I definitely feel people who make hitsounds for a set should be required in tags, since they do play a large role in mapsets, also because a lot of hitsounders put forth plenty of time and effort into their work.
Yes, I've mispelled one word, I gave my opinion on this down, and it meet yours :)
jeanbernard8865

Nevo wrote:

Pachiru wrote:

"Guest mappers and storyboarders must be added to the tags of a beatmap set." People who makes the hitsounds shouldn't be added to the tags aswell or it's not mendatory?
I definitely feel people who make hitsounds for a set should be required in tags, since they do play a large role in mapsets, also because a lot of hitsounders put forth plenty of time and effort into their work.
i think the rule should be extended to anyone whose contribution is visible in the mapset ( for example, someone who provided the mp3 for a map or a modder will not be in tags, but someone who keysounded a section in the top diff will )
ailv
If a track has more than 5 artists they must be substituted with Various Artists, similarly if a track is composed of 3 or more individual tracks, the title must be substituded to <Descriptor> Compilation.

What about albums? E.g If I were to map https://soundcloud.com/owslaofficial/se ... nctuary-ep the entirety of this ep mixed into one track, I can't see why I'd have to name it "Sanctuary EP Compilation" over just "Sanctuary EP".


Songs with German umlauts (ü, ö, ä and ß) must be romanised into two-letter combination (ue, oe, ae and ss).
This doesn't make sense in certain cases, for example https://osu.ppy.sh/s/723626 wouldn't make sense as the "Ü" is simply a stylizing choice, it's intended to be a U with some fancy shmancy stuff.

Commas, vs., &, feat./ft., CV: must always use a trailing whitespace. Unless it is a comma, leading whitespace is also required.
does this include "ft" or "feat" without a "."

If a song or artist are referred to in multiple ways on official sources provided by the artist, the mapper is free to choose any of the romanisations. The only exception to this is if the song already has a mapset in the Ranked Section, in which case the corresponding guideline applies to it.
How does this apply to https://osu.ppy.sh/p/beatmaplist?q=diao%20ye%20zong which has had maps ranked under "Diao Ye Zong" and "RD-Sounds".

Only use the Source field if the song comes from, is remixed from or specifically fan-made for a video game, movie, or series. Website names are not an acceptable Artist nor Source.
Does this include if the song was popularized by a specific game/movie/series? I beleive that's how it's being handled rn as well.

Guest mappers and storyboarders must be added to the tags of a beatmap set. This is to give credit where credit is due and helping others identify the main contributers of any given beatmap set.
Does this need to be extended to previous usernames?

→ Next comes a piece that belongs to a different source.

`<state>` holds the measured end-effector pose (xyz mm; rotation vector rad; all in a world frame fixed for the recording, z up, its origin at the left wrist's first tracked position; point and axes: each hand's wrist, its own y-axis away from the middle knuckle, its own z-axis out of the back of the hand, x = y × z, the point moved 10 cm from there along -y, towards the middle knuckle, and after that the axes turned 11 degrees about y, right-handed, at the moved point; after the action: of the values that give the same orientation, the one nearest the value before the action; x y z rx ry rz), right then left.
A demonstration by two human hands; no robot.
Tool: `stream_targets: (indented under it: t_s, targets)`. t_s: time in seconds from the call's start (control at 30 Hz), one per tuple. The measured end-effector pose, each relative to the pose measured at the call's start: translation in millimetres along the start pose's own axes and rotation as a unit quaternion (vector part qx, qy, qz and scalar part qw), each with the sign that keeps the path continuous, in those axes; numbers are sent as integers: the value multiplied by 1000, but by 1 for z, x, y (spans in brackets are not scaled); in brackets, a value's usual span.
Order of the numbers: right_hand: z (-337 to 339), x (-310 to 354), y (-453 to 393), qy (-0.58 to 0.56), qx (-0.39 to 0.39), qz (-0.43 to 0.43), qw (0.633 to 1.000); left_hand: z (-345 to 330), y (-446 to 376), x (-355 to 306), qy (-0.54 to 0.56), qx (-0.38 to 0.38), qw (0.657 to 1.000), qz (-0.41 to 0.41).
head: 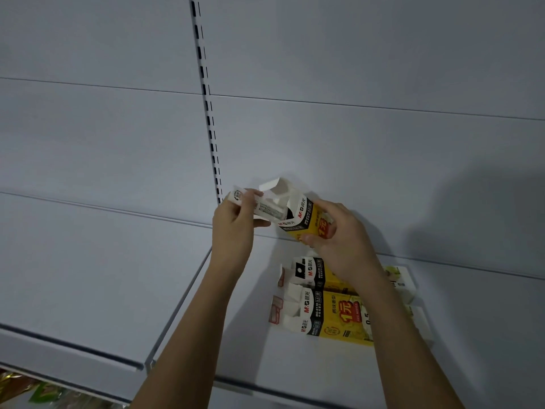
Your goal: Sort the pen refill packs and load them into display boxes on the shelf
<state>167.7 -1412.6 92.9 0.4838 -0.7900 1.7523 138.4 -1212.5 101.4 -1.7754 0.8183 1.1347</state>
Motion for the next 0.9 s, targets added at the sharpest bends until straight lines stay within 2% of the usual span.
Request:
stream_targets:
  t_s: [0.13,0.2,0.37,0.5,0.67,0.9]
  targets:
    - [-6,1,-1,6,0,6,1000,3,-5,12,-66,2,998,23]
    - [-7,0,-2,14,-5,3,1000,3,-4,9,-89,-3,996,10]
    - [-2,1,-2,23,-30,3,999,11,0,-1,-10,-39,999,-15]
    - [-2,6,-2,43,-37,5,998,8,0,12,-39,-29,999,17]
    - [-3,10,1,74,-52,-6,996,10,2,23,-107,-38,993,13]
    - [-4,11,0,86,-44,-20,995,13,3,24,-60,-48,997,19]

For songs belonging to doujin circles, the circle name must be used over the vocalist or composer, unless these contributors are not part of the circle. In these cases the priority falls on vocalist followed by composer for instrumental songs.
I'm not sure if I'm interpreting this wrong, but shouldn't it be more something like guest composer + circle, to give accurate credit in those cases?

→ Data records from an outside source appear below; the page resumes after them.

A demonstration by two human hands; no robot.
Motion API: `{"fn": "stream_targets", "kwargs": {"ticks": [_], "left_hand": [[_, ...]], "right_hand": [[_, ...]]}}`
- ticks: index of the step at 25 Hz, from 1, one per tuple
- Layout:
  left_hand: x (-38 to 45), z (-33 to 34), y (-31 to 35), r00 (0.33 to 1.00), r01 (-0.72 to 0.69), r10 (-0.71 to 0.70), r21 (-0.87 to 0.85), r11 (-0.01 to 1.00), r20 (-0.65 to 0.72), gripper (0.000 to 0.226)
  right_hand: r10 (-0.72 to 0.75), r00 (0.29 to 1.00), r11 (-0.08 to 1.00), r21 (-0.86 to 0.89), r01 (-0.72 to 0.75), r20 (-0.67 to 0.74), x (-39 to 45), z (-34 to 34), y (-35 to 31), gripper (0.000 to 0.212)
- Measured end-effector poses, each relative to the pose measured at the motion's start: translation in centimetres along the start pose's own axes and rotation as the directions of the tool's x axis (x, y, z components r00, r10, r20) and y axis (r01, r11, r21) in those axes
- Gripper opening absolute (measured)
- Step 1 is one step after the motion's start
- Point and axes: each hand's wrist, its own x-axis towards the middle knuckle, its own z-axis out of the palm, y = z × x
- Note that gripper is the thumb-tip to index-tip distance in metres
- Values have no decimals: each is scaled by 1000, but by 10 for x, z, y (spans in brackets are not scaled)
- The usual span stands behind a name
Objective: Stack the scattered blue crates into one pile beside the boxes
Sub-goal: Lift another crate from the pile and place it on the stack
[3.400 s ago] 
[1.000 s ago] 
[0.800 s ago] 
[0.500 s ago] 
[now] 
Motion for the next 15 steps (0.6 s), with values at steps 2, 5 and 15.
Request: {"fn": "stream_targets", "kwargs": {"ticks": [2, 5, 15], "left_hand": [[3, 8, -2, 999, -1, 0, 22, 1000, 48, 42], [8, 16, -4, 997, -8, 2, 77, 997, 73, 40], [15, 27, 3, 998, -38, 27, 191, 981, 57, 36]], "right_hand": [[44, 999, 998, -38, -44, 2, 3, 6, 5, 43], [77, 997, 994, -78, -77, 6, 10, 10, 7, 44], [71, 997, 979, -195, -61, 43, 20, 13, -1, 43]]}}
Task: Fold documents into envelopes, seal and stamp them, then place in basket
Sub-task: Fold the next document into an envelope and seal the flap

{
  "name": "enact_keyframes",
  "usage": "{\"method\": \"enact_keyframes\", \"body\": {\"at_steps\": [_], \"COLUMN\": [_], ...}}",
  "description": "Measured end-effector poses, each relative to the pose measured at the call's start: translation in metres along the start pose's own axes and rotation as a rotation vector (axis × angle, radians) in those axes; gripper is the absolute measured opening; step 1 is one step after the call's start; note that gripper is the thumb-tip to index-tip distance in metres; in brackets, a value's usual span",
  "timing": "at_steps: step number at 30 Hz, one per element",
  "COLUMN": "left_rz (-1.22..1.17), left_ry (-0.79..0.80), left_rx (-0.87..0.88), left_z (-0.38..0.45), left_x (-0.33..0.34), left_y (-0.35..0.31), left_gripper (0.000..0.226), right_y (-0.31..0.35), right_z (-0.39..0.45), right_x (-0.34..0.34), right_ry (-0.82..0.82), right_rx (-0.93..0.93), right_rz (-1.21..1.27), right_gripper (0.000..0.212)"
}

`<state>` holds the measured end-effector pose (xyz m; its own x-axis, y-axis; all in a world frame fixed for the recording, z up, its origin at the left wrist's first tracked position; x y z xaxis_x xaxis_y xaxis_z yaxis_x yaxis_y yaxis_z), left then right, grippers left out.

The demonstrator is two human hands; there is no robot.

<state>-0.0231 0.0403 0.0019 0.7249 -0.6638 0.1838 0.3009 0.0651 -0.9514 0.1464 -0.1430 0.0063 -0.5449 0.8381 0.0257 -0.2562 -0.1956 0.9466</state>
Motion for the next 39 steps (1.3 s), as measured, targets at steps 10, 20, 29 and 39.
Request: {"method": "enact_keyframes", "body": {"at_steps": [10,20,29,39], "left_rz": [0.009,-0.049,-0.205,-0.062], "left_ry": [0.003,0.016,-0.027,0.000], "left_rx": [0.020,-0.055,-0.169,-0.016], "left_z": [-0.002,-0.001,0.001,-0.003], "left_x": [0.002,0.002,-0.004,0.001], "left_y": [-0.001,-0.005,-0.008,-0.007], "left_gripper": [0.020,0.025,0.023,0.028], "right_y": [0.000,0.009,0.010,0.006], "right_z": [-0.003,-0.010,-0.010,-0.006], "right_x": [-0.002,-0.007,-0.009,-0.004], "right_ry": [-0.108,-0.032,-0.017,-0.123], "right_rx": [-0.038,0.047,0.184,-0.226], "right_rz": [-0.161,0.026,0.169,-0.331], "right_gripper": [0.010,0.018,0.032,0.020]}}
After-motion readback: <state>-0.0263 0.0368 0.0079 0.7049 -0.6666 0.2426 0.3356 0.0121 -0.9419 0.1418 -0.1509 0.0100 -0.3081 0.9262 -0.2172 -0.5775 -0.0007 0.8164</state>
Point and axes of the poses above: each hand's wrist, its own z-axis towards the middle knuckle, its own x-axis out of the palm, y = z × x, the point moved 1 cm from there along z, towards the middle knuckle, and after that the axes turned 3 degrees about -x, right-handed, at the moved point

Special unicode characters must be filtered to their nearest standard equivalent or removed from the Romanised Artist and Romanised Title fields within a .osu file. ★ ☆ ⚝ ✩ ✪ ✫ ✬ ✭ 🟉 🟊 ✮ ✯ ✰ and the likes are substituded to an asterisk. Corner Brackets have to be written as quotation marks instead. Other special characters are to be romanised or dropped on case-by-case basis.
I believe there should be some clarification between ' ' and " ", being used for romanization of 「 」, see https://osu.ppy.sh/s/735097, https://osu.ppy.sh/s/538136. Since British and American ways differ.
Sieg

ailv wrote:

Only use the Source field if the song comes from, is remixed from or specifically fan-made for a video game, movie, or series. Website names are not an acceptable Artist nor Source.
Does this include if the song was popularized by a specific game/movie/series? I beleive that's how it's being handled rn as well.
Also, since this is enforced rn, I think there should be some sort of indication that source is a must even for remixes, covers, whatever if original comes from vg, movie, series etc. Because atm it sounds like it's your choice to put it or not. Maybe someone can help with proper wording?
ailv
Oh adding on actually, I think there should be some clarification of what sources are acceptable too, https://osu.ppy.sh/s/729305 would allow both "東方Project" and "東方輝針城 ~ Double Dealing Character."

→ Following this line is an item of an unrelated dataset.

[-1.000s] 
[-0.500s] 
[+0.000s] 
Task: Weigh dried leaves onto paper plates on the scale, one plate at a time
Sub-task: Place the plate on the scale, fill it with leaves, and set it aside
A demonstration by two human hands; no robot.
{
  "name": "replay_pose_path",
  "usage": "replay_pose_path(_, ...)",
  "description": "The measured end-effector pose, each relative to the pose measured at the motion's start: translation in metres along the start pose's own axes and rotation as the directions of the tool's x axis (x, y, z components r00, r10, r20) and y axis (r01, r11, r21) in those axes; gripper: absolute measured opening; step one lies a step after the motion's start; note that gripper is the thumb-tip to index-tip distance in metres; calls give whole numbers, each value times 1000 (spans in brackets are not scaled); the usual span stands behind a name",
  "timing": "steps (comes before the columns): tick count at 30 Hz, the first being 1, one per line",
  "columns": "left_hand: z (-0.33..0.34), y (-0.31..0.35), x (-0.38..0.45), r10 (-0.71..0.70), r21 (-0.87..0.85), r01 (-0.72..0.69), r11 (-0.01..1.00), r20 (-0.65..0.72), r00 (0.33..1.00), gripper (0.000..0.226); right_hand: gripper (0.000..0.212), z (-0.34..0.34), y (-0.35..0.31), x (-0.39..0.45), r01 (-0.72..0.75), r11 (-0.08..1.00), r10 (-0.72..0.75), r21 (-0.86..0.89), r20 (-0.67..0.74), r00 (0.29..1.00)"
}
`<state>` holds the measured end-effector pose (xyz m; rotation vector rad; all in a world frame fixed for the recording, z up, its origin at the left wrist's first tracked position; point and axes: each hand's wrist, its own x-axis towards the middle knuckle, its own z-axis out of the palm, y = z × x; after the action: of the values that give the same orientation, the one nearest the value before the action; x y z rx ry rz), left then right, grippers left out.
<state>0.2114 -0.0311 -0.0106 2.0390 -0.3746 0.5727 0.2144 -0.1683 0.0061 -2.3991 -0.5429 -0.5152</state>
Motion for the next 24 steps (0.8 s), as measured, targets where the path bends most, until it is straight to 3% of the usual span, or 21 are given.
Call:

Something like, if your source is part of a large series, you may use either the specific game, or the series.
Topic Starter
Okoayu

Naotoshi wrote:

agre w/ nevo abt hitsounders in tags.

i think forcing tv size is a bit stupid since "cut ver." for example isn't forced if it's not official yet it serves the exact same purpose. it takes players about 3 seconds to see if a map is tv size or not, and in many cases dropping it makes the title look much cleaner anyway.
that's true, idk what to do about it for now because delis speaking for players has a point imo

Sieg wrote:

alright
Cyrillic Romanisation: Use BGN/PCGN system for Russian/Cyrillic. Е and е should be romanised as ye if it stands alone or after a, e, ё, и, о, у, ы, э, ю, я, й, ъ, ь. In other cases, it should be romanised as e. ё should be romanised to ye, however, use yo or o to avoid usage of special characters. Ignore any other rules in the file provided, these are either irrelevant or wouldn't help in the game. If an artist uses a preferred romanisation, follow it regardless of this rule. For most of the other characters, refer to the first page of this document.
I suggest to remove "Cyrillic" and leave it to case by case since current wording is ambiguous trying to cover all Cyrillic languages with different phonetics and different scenarios of romanisation, which is obviously wrong approach. So, reword it to

Russian Romanisation: Use BGN/PCGN system for Russian. Е and е should be romanised as ye if it stands alone or after a, e, ё, и, о, у, ы, э, ю, я, й, ъ, ь. In other cases, it should be romanised as e. ё should be romanised to ye, however, use yo or o to avoid usage of special characters. Ignore any other rules in the file provided, these are either irrelevant or wouldn't help in the game. If an artist uses a preferred romanisation, follow it regardless of this rule. For most of the other characters, refer to the first page of this document.

J1NX1337 wrote:

Brackets within artist or title fields should be separated from the other text surrounding it, unless there is obvious reason to not do so.
-> unless there is an obvious reason not to do so.
Slight grammar correction.
ok

Kurai wrote:

- Cyrillic Romanisation should follow the BGN/PCGN system (except for the letter ё in Russian which should follow the GOST 2002(B) system). Read more here: http://up.kuraip.net/032209ex3724.pdf
can some russians say something about http://up.kuraip.net/032209ex3724.pdf ? it seems to make sense and encompass all things said

Pachiru wrote:

For tags, from draft: "This is to give credit where credit is due and helping others identify the main contributers of any given beatmap set."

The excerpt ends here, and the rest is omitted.